**Work order:** Begin with the line that holds "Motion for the". Write out every line from there to the end of the listing below, word for word.

---------- Provided data

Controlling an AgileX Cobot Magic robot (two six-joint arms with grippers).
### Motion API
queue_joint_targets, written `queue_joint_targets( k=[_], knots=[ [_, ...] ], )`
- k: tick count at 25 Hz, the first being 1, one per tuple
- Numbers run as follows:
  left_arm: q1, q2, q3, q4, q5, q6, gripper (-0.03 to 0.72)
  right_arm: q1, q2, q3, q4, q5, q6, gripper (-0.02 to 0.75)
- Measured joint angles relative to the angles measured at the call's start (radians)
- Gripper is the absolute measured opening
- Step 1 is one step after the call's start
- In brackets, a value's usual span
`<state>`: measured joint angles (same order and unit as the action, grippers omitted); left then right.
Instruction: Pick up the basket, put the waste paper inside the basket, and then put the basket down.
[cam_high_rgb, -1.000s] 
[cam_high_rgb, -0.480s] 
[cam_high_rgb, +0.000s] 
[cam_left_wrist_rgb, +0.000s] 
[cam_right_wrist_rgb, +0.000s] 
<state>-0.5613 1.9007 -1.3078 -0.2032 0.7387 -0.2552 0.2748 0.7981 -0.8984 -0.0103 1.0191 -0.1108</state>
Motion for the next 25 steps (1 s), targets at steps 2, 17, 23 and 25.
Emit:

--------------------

**Your solution:**
Motion for the next 25 steps (1 s), targets at steps 2, 17, 23 and 25.
Emit:

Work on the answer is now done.